Lights in the driveway. It's dark. Daddy's home! Mommy told me to stay in bed and Daddy would come up and say goodnight, but I don't listen. I scamper down the stairs as quietly as possible. By the time I get down the stairs, the lights are on and Daddy's white button-up shirt has already been discarded in its' usual corner. I wonder why he always takes it off the minute he gets in the door.

"DADDY!" I fling myself at him and grab onto his leg.

"Daddy why do you always take your work shirt off?"

With slight disgust, he carefully peels my hands away.

"Shhh. Go back to bed, Marco." He whispers. He turns his back on me and heads into the kitchen.

"Okay." I whisper, hang my head and pad back up the stairs.

Age 6

One night, I came down early enough that I got to see daddy taking off his business shirt. The sleeves were soaked in red.

"Daddy, why do you have paint on your sleeves?"

He whirled around and shoved the shirt behind his back.

"What shirt?"

"The one behind your back, silly!" I giggled.

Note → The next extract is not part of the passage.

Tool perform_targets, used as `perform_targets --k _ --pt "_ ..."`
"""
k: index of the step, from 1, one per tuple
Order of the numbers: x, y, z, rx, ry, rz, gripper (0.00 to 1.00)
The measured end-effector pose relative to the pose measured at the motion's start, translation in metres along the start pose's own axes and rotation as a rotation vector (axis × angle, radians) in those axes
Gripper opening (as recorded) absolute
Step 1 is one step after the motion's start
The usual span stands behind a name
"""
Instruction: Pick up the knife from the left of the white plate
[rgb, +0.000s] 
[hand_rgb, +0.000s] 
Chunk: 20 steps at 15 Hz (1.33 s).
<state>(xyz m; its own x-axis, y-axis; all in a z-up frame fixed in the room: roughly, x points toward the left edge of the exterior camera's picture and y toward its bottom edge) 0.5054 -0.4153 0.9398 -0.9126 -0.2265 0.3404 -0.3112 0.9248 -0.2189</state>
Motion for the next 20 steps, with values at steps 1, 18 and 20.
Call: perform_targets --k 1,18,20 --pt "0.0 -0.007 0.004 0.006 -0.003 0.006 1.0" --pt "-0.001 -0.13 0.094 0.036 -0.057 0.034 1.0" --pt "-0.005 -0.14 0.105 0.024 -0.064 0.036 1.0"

His gaze in that moment could have cut the tension in the air like a knife.

"Go to bed." He growled. "Now."

Safe and sound from dad under the covers, I pondered why he wouldn't tell me about the red paint on his sleeves. Or why he never talked much about his job in general. The rush of water downstairs showed that dad was washing his hands, another of his routines after he got home each night. But what confused me was why some nights he never came home at all. The nights when my superhero didn't return home were the worst.

Age 7

When he wasn't away, Dad spent all of his time in his office or in his shed in the backyard, neither of which I was allowed in. I'd already tried what I was about to do a few times before, but I was trying it again. I rapped softly on his office door.

"Dad, come draw with me?"

"Later, Marco. I'm busy right now…and drawing is for girls. Go throw the football with Jeff or something."

That was the first time of many of being called girly. Jeff was the boy who lived next door. Jeff was the child Dad had wished he'd had. He was sturdy for a 7 year old, and loved nothing more than hurling a football at your head then barreling at you at full speed. He'd hit you so hard that your teeth would rattle in your skull and every inch of you would ache. Dad loved that about him.

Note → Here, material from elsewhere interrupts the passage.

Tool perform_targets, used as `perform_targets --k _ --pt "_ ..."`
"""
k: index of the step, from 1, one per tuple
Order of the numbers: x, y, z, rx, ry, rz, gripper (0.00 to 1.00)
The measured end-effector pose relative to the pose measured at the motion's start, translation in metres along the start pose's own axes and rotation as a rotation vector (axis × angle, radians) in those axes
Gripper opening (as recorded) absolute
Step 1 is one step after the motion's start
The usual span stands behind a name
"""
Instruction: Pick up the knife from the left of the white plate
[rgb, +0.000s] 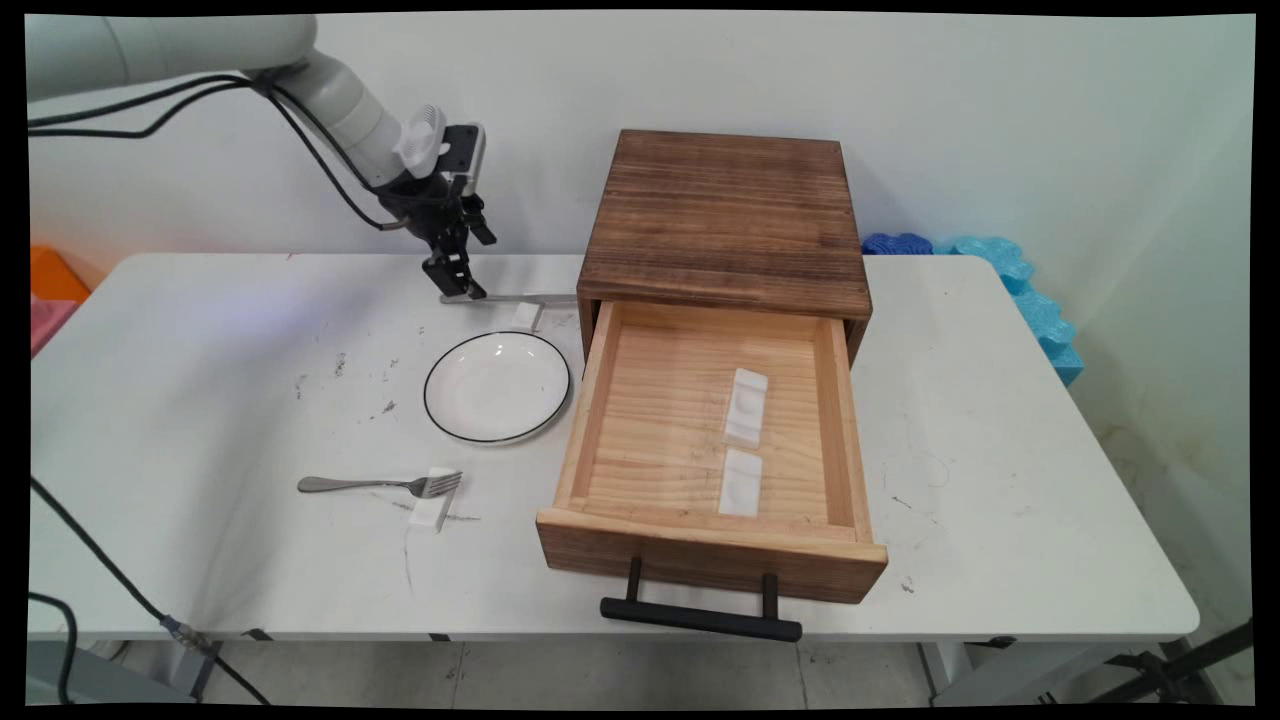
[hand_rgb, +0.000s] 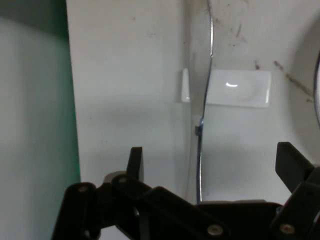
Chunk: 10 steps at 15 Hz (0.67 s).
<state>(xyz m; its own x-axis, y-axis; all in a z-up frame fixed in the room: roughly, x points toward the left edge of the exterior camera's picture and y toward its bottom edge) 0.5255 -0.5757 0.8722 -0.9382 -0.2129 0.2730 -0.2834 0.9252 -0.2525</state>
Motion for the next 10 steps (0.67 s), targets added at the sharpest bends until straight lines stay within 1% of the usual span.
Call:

But that was what Dad wanted me to do, so I'd do it. I pushed open the metal chain link fence and stepped into Jeff's yard. His three pit bulls snarled from their cage in the far corner of the matted yellow grass. The lawn was strewn with broken toys, an assortment of teeth-marked deflated balls, and shards of Heineken glass. The screen door was hanging on by one hinge, and the steps up to it were laden with cracks and precariously protruding weeds. The doorbell had a sign taped to it that read, "NOK. THIS DAMN THIN DUN' BROKE." Obviously written by Jeff's lovely mother, Dakota. I knocked like it told me to. I waited a minute before finally hearing voices from inside.

"JEFF, YOU 'SPECTIN SOMEBODY?"

"NONE OF YOUR DAMN BUSINESS IF I AM!"

"THEN GO ANSWER THE DOOR!"

"FINE."

Heavy footfalls, then the screen door creaked open just an inch. He looked down, saw me, and made a face.

"Waddya want?"

"Could you come out and play football with me?"

His face brightened at the mention of that pigskin filled with air.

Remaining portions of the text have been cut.